MuddyWater: When Your Build System Becomes an IOC - "Jacob"

by Robin Dost

EDIT 2026-01-18: I published a follow-up article analyzing the evolution and version history of the latest RustyStealer samples, focusing on change tracking, tooling evolution, and architectural shifts across multiple builds

Today I was bored, so I decided to take a short break from Russian threat actors and spend a day with our friends from Iran instead.
I grabbed a sample attributed to MuddyWater (hash: "f38a56b8dc0e8a581999621eef65ef497f0ac0d35e953bd94335926f00e9464f", sample from here) and originally planned to do a fairly standard malware analysis.
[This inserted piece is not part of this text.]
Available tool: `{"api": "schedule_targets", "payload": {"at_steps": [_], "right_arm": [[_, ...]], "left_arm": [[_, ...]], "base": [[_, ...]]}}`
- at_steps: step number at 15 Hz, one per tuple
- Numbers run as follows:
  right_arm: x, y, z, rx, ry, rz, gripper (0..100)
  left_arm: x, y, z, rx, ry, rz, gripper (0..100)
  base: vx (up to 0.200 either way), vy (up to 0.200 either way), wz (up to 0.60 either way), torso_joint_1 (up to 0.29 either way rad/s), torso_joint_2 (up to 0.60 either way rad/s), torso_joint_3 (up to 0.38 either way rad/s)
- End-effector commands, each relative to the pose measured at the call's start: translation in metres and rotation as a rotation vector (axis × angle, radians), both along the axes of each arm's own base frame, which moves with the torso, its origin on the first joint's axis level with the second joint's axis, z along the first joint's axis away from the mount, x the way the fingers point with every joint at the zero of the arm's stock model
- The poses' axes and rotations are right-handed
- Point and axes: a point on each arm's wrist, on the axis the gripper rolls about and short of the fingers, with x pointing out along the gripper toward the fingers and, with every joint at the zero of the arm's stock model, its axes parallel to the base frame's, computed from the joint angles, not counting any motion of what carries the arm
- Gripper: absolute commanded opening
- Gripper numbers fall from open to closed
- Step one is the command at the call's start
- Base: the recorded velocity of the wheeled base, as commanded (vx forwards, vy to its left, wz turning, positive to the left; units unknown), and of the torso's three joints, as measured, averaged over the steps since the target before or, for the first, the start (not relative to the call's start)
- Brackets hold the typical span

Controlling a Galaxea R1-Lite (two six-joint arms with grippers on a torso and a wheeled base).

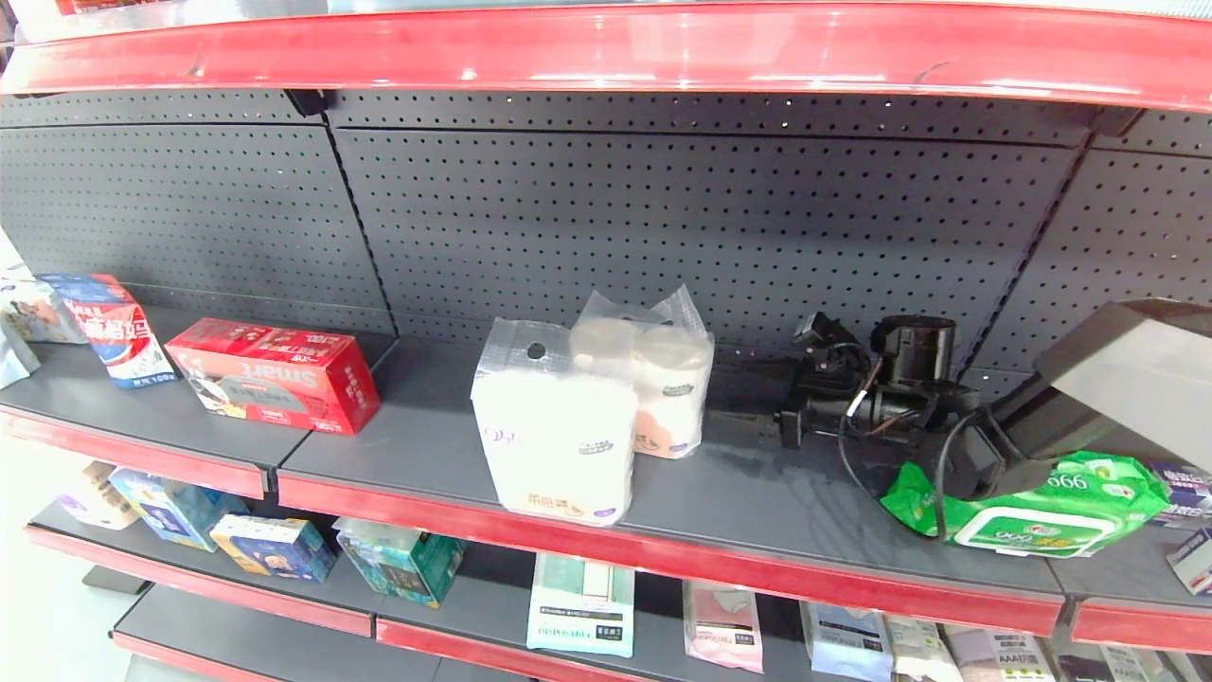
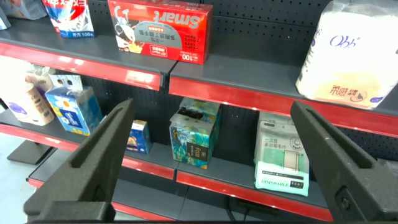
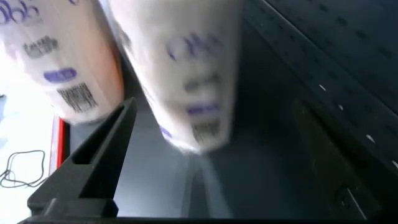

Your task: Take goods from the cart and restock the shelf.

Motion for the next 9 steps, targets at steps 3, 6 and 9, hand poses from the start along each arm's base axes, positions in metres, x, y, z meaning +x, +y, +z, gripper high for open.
{"api": "schedule_targets", "payload": {"at_steps": [3, 6, 9], "right_arm": [[-0.021, -0.019, 0.032, 0.007, -0.043, -0.049, 100], [-0.039, -0.024, 0.042, 0.008, -0.039, -0.059, 100], [-0.053, -0.028, 0.058, 0.011, -0.058, -0.105, 100]], "left_arm": [[0.0, 0.0, 0.0, 0.0, -0.001, 0.0, 100], [0.0, 0.0, 0.0, 0.0, -0.001, 0.0, 100], [0.0, 0.0, 0.0, 0.0, -0.001, 0.0, 100]], "base": [[0.0, 0.0, 0.0, 0.0, 0.0, 0.0], [0.0, 0.0, 0.0, 0.0, 0.0, 0.0], [0.0, 0.0, 0.0, 0.0, 0.0, 0.0]]}}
That plan lasted about five minutes.

What started as a normal sample quickly turned into something much more interesting for me:
the developer didn’t properly strip the binary and left behind a lot of build artefacts, enough to sketch a pretty solid profile of the development toolchain behind this malware.

In this post I won’t go into a full behavioral or functional analysis of the payload itself.
Instead, I’ll focus on what we can learn purely from the developers mistakes, what kind of profile we can derive from them and how this information can be useful for clustering and campaign tracking.
A more traditional malware analysis of this sample will follow in a future post.

Quick Context: Who Is MuddyWater Anyway?

Before going any further, a quick bit of context on MuddyWater, because this part actually matters for what follows.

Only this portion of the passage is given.